(WHAT YOU NEED TO DO) Please reproduce the listing in its entirety, exactly as written, but without images.
┄┄┄┄┄┄┄┄┄┄┄┄┄┄┄┄┄┄┄┄
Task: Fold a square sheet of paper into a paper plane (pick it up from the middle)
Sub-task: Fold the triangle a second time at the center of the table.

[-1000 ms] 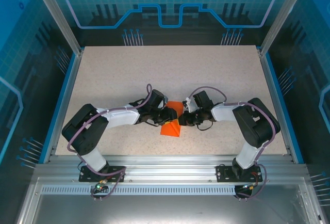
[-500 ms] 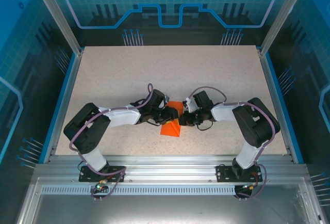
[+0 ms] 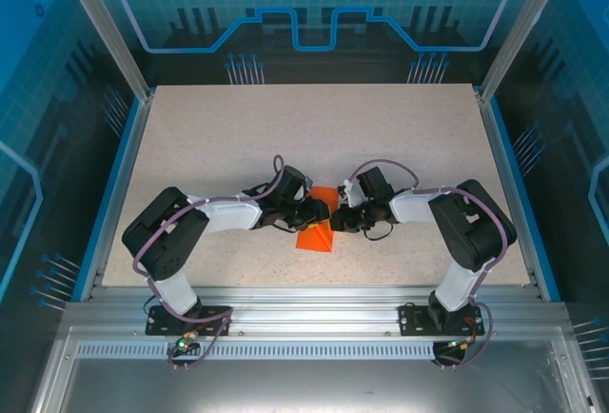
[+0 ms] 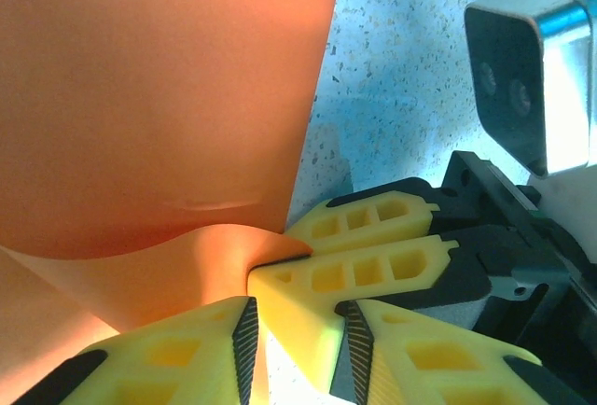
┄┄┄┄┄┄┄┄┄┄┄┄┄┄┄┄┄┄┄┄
(FINISHED TASK)
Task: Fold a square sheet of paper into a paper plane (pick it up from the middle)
Sub-task: Fold the triangle a second time at the center of the table.

[-1000 ms] 
[-500 ms] 
[+0 ms] 
[+0 ms] 

Nothing more remains to be done for this exercise.